Crop rotation is a very valuable tool to stave off pests. In nature, when one plant becomes too abundant, something will come in and destroy it to put nature back in balance. In some cases, such as Monarch butterflies moving in to feed on an over-populated thistle patch, this is a good thing. In our garden, however, the carrot fly eating our entire crop is not.

In your garden, move families of plants around so they do not grow in the same area year after year. On average, a four-year rotation is best since it gives bugs plenty of time to die off or move on. So, if your one plot grew lettuce last year, do not plant any green leafy crop there for the next three years.

When planning your crop rotation, remember that some plants may seem unrelated but are in the same family. For example, kale and Brussels sprouts are related, and thus affected by similar bugs.

5. Plant According To Insect Life cycles

Another way to minimize insect issues naturally is to plant according to the bug's life cycle. If a particularly nasty bug in your area hatches and feasts at a certain time of the year, consider delaying sowing susceptible plants to miss the bugs completely. Alternatively, you might be able to plant earlier to harvest before the bugs become a problem.

6. Mulch

Barren soil rarely exists in nature. Where it does, you often have a desert and not many people would want to try and grow a vegetable garden in the Sahara. In the garden, insects see bare soil as a chance to thrive and breed. Mulching with any natural substance (straw, newspaper, cardboard, leaves, etc.) will cover this dead space and make it less inviting for pests. Not only that, it will retain moisture and help strengthen your plants.

This is where green manures shine. A green manure is a crop that is planted between your vegetables as a living mulch and then tilled into the soil to add organic matter. Here is a link to help you choose the best green manure for your garden .

Honeybee

Image by Carmen Edenhofer

Temporary solutions

Even in the best managed garden, problems will always arise. If you do have bug problems, the ideas above will take time while nature gets back in balance. When bugs do become an issue, we should never reach for that tantalizing can of poison. Instead, here are a few other temporary solutions to try.

  1. Floating row covers can be placed over plants before insects arrive.
  2. Why not give your garden a quick vacuum? Agriculture vacuums have been around for years, but a simple shop vac will easily suck all the offending bugs off of the vegetables' leaves.
  3. If the shop vac doesn't work, you can always pick the bugs off by hand. Or try spraying them with a garden hose.
  4. Diatomaceous earth (or DE) is a naturally occurring rock that is deadly to many insects who contact or ingest it. It can be bad for your lungs if you breathe in large quantities of it, so handle it with care.
  5. You can stand toilet paper tubes around delicate seedlings to keep wandering bugs from landing on them.

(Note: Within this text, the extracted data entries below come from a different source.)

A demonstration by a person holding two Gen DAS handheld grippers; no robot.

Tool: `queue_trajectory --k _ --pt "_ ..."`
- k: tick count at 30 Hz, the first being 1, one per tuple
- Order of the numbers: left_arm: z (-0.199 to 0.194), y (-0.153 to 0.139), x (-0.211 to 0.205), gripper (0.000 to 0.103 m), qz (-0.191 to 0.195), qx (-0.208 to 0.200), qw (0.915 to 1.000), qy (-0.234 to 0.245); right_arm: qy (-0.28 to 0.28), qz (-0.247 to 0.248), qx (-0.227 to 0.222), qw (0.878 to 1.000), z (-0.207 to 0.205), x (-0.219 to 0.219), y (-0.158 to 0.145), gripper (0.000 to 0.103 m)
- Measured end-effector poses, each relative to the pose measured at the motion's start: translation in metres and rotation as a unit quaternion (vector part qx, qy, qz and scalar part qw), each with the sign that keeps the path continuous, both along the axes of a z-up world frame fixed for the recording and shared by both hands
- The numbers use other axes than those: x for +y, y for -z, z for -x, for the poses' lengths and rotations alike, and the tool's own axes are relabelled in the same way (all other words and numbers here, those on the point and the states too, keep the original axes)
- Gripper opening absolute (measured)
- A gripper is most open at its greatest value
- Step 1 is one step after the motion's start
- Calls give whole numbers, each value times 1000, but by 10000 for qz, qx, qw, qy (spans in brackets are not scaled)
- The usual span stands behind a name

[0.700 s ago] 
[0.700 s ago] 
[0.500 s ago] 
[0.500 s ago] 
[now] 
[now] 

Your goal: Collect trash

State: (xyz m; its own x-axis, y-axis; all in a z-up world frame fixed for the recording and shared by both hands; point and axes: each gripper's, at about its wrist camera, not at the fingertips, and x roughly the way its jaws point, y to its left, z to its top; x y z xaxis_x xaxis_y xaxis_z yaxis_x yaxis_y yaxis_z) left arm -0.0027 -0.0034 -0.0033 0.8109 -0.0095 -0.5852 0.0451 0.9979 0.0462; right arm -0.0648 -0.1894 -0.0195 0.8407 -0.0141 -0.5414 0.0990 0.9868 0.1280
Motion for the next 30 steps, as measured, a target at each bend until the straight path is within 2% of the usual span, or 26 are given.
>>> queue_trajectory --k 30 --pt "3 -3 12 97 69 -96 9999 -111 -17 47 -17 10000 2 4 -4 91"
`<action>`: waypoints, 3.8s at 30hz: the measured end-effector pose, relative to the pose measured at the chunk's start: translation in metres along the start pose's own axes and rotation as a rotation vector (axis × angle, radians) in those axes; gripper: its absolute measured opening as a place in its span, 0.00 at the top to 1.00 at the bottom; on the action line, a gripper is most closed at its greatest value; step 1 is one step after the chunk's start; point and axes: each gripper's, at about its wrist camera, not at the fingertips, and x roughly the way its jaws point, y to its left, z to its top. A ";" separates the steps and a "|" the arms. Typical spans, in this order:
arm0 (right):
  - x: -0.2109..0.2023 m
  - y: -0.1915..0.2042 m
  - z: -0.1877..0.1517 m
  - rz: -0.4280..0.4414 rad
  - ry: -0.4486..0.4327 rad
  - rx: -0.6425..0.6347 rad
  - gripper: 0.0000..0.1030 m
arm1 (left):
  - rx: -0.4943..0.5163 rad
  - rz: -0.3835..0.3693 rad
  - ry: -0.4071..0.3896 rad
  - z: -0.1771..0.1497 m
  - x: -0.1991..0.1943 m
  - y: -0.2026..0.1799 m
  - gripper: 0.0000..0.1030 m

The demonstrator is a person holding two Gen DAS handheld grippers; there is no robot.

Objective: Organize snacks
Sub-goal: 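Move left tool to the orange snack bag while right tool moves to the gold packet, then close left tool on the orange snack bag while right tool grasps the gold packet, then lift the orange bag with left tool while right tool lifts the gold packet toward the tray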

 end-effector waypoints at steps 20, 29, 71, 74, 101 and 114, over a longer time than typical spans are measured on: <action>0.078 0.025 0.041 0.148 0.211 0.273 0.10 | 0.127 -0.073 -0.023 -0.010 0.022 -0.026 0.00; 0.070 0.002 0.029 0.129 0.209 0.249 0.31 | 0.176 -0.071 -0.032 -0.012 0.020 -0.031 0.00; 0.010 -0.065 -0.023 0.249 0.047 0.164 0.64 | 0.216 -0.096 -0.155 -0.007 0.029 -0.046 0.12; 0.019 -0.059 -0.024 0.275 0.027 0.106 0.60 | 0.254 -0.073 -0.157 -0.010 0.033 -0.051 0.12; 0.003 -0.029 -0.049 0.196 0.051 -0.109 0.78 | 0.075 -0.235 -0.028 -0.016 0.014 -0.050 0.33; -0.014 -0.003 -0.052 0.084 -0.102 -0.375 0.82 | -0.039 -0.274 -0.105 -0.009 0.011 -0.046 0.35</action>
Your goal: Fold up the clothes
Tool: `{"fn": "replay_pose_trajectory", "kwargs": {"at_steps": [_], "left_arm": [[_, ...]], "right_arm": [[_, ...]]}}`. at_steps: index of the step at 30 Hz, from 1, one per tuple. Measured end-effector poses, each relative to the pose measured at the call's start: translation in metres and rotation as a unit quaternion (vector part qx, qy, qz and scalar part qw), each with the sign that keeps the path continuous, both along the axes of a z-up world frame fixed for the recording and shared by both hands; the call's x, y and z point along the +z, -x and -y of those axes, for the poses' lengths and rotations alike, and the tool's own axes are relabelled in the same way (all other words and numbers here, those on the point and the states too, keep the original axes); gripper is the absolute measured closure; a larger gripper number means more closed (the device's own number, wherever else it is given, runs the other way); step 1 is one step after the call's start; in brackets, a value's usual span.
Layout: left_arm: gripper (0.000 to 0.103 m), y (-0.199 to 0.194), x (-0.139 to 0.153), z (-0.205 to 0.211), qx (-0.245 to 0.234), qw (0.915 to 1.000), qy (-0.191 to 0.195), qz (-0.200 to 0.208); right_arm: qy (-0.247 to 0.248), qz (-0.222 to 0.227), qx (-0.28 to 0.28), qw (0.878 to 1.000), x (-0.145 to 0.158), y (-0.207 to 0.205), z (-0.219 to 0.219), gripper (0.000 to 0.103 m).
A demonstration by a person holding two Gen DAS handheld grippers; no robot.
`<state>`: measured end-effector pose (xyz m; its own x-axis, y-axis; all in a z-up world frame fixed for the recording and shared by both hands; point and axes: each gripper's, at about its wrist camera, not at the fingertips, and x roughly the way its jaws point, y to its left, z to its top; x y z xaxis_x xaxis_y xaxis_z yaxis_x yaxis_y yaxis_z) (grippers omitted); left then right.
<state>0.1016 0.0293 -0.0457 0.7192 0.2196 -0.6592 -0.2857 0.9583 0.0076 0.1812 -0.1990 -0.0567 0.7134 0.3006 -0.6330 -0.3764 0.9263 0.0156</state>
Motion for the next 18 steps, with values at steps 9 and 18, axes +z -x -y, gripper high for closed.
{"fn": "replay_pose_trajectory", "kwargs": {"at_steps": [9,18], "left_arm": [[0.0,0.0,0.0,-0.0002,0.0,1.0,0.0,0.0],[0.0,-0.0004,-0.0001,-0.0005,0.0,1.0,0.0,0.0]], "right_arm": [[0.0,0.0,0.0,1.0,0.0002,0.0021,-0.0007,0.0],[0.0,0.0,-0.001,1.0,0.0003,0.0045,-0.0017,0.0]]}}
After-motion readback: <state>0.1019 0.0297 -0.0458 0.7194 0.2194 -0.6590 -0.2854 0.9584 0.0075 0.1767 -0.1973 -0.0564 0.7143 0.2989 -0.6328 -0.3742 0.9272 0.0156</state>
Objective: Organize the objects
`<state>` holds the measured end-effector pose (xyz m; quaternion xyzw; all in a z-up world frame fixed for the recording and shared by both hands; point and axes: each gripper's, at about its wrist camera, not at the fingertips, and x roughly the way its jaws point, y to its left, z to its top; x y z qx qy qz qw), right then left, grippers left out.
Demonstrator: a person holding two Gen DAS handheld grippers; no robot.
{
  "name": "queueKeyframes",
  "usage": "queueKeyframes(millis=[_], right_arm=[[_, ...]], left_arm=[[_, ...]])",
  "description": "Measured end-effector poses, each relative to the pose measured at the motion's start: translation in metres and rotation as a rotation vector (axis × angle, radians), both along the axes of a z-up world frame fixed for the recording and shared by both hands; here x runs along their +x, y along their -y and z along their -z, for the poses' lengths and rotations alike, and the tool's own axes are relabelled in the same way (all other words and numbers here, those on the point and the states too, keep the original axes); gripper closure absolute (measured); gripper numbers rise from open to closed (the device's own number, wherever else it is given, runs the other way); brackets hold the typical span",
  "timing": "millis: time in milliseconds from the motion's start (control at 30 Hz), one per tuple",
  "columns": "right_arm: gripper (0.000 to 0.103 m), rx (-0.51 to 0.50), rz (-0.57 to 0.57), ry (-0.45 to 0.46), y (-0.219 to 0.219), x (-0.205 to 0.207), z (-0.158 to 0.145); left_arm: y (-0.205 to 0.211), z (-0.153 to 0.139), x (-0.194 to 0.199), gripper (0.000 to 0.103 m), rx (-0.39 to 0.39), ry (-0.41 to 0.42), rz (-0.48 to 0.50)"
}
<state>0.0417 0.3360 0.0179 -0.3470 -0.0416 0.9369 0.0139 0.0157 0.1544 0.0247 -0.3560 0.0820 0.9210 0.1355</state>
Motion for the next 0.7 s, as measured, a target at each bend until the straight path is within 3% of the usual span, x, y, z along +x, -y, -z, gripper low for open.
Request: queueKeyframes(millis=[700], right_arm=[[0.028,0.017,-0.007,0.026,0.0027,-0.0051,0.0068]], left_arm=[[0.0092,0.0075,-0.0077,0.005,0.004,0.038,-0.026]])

Why We Shouldn't Use Pesticides

The surge of chemical pesticide use came after World War II. Most of the pesticides used today to grow food are derived from the chemicals produced in Nazi concentration camps and gas chambers. Today, many of these chemicals have been developed to eradicate a selected insect but still do more damage than intended. In 1962, the highly controversial Silent Spring by Rachel Carson was published (and subsequently banned in many places), which pointed out how pesticides were adversely affecting the environment.

Though some may say this book is extreme and overly dramatized, reading the label on a modern agriculture pesticide clearly shows how damageing these chemicals still are. Many agriculture chemicals are so toxic they require special certification to handle. Yet large tanks of them are loaded onto tractors and sprayed on our food, the soil, and into the water.

Quality in our gardens must always go up, and not only the quality of the food but of the soil, water, relationships, birds, flowers, trees...and the bugs, too. Spraying pesticides takes all our hard work, and takes a step backward. Our self-sufficient garden should always be a step towards a sustainable future.